2004-10-24 01:41:53 | 音楽一般
演奏スタイルのオリジナリティと表現の深さは、必ずしも比例するものではない。
これが今日のテーマ。
日頃からお付き合いいただいてるmed-swingさんの「■■■ jazz地獄 ■■■」というブログで、この「演奏スタイルの独自性」の話が採りあげられていた。
凄く共感するところ、感じるところがあったので、僕の思っている事を書こうと思う。

色々なメディアでも「独自のスタイルを持った」とか「彼にしか出せない音が」とか、その演奏者が持っている演奏法の独自性を賞賛するような論調はあるよね。
僕はこれが鼻につく。
アーティストの側にも「自分のスタイルが見えてきた」とかって事を口にする人いるけれども、そりゃ違うでしょう。
なかなか難しいんだけど、「演奏スタイルのオリジナリティ」って、それ自体必ずしも「良し」とされるものではないと思うのね。
うがった見方だけど、独自のスタイルを打ちたてようと思えば、奇を衒った演奏をすればレベルの高低は別問題として誰だって出来ちゃうのさ。
「何のために演奏するのか」っていう基本的な動機づけの部分に立ち返ってみればそれは明白。
演奏って「その曲が持っているモチーフを表現するため」になされるものであって、スタイルも含めた「どう演奏するべきか」ってのは「モチーフを表現するためには何が必要か」で、概ね決まってくる。
「まず表現したいモチーフありき」であって「まずスタイルありき」では絶対にないんだよ。

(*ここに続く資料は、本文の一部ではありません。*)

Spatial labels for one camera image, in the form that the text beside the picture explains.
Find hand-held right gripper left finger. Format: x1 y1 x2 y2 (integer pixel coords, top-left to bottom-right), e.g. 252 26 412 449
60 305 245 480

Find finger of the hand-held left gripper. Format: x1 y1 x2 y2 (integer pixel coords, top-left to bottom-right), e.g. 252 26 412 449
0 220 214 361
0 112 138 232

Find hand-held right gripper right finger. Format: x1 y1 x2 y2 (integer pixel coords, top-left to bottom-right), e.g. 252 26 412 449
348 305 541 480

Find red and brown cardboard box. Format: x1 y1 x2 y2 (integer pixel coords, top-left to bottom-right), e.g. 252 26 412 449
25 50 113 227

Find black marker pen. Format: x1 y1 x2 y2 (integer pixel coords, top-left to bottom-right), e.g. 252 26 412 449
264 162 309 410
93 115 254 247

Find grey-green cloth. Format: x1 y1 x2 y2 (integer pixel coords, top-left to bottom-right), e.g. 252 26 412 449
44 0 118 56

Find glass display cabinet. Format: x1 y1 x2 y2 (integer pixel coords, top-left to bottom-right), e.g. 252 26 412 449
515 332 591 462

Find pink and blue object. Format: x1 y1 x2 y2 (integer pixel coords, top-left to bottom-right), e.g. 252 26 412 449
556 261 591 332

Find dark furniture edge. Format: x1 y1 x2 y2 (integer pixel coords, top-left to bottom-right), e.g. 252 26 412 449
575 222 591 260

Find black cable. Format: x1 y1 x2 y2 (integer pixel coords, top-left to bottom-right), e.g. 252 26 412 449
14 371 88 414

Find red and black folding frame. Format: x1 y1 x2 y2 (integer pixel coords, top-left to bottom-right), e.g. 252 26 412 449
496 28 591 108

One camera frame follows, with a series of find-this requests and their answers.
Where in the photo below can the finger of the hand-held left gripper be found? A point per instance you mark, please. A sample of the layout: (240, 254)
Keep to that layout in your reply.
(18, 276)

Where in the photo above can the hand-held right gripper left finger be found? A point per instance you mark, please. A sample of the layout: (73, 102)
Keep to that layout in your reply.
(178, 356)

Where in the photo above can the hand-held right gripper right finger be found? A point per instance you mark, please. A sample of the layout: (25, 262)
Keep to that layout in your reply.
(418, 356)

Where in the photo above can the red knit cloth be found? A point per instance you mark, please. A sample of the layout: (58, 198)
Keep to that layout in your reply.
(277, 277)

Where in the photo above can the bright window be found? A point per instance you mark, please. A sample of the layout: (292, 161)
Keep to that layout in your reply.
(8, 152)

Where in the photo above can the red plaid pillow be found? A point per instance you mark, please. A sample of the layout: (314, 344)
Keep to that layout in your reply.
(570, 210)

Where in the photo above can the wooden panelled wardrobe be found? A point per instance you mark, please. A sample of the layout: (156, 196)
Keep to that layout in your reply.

例えばThelonious Monk(セロニアス・モンク、p)、手数が少なくてタイミングも独特。極めて独自のスタイルを持ったピアニストで、ジャズの歴史ではある意味の異端だよね。
Monkの事を「ヘタウマ」と言う人をたまに見かけるけども、この人の初期の演奏を聴くとOscar Peterson(オスカー・ピーターソン、p)ばりのテクニックで驚くそうだ。
当のOscar Petersonが「Monkは自分の音楽を表現するための必要にして十分なテクニックを持っている」って発言したのは有名な話だよね。
Monkの場合この人の作る曲をみれば一目瞭然、この曲のベストな表現を目指せばMonkのようなピアノスタイルになるのは至極自然であって、ね。
Monkのオリジナリティは演奏のスタイルにあるのではなくて「曲の発想」や「曲想の捉え方」にある。それが結果としてMonkのワン&オンリーのスタイルにつながっているというだけの話。
この辺はMal Waldron(マル・ウォルドロン、p)なんかもそうでしょ。

「スタイルのオリジナリティ」ってあるようでいて存在しない、霞のようなものだと思う。
「曲の解釈」や「作曲における独創性」にこそオリジナリティがあって、スタイルはその結果に過ぎない。
それが本質だよね。
僕が思っている結論を言ってしまえば、どんな楽器であれ歌であれ「確立されたオーソドックスな演奏法」を用いるスタイルが一番表現できる事が多いし、表現自体も深い。
これは多分間違いないと思うのね。
クラシックだと、新人がコンクールで凄く独自のスタイルで演奏したらそれは絶対に叩かれる。基本的にモチーフが確立された楽曲を忠実に演奏する事が美徳とされるジャンルだからね。
その新人がずば抜けたテクニックを持っていれば「斬新な解釈だ」なんて話にもなるだろうけど、「良し」とはされない。そこには必ず限界があるから。
独自の解釈をする事がいけないって言ってるんじゃないよ。「歴史を経て確立されてきた表現方法を無視してなされた表現(演奏)には限界がある」って言ってるのね。
ジャズだってそうでしょう。
Milesが延々と新しい音楽を模索し続けたのだって、スタイルを模索したのではなくて「より良い表現を模索した」んだよね。それは以前の音楽を「捨てた」のではなくて「踏まえた」んだ。
決して「1から新しい音楽を作り直した」んではないんだよ。
その音楽の歴史が長ければ長いほど表現する方法(演奏法)に関しては煮詰められてきているのは当たり前で、「オーソドックスな演奏法」というのはその上に確立してきたものなわけだ。
ただ「無意味な決まり事」として闇雲にあるものでは決してないんだよね。
演奏のオリジナリティってのはそれを踏まえた上で、さらにその先にあるべきものなんじゃないかと思う(その音楽の創成期の先駆者は別として、ね)。
この辺を認識してれば「独自のスタイルが重要」なんて言葉は演奏者側も評論家側も簡単に口にできるものではないと思うんだけどな・・・・・。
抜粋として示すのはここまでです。